*** Block opens ***

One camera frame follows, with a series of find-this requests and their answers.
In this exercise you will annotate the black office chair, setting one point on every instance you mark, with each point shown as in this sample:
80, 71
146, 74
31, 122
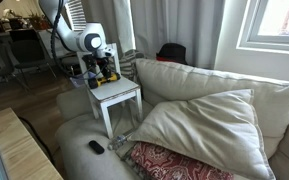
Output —
27, 50

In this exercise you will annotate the clear plastic water bottle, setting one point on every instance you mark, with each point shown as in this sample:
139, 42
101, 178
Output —
119, 140

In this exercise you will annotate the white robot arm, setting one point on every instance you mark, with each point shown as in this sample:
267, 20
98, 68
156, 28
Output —
91, 39

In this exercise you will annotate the red patterned cushion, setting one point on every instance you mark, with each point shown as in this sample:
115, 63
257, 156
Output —
162, 164

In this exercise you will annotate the black hat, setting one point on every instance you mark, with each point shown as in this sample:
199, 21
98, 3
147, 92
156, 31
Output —
172, 52

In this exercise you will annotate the grey curtain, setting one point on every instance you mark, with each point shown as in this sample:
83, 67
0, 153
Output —
146, 25

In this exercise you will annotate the window blind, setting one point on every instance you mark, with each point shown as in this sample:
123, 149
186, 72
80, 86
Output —
75, 14

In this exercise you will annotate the small white wooden chair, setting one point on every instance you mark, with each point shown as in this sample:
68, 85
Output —
111, 93

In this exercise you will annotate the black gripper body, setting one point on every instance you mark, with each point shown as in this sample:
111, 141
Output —
91, 62

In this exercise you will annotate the beige sofa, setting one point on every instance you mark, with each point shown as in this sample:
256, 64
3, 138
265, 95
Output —
162, 82

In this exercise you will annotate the black remote control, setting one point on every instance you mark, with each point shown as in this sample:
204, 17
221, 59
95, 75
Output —
96, 147

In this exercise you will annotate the grey white patterned blanket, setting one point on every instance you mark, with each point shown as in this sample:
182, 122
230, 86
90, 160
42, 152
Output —
127, 63

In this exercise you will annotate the light wooden table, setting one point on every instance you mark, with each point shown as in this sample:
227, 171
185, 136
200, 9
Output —
22, 158

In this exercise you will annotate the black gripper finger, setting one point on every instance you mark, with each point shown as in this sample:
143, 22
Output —
93, 74
106, 72

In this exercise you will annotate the potted plant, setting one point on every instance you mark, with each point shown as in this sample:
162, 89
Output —
39, 22

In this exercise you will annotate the white window frame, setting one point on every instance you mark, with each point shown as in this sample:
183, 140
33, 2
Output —
265, 26

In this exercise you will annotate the large beige pillow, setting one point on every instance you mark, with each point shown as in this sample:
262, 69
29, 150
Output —
219, 129

*** Block closes ***

WHAT TO WORK ON
Copy out each line in the preceding records that contains "beige".

ANSWER TO THIS PROBLEM
In this exercise you will annotate the beige sofa, setting one point on every instance you mark, with each point shown as in this sample:
In this exercise you will annotate the large beige pillow, setting one point on every instance you mark, with each point shown as in this sample:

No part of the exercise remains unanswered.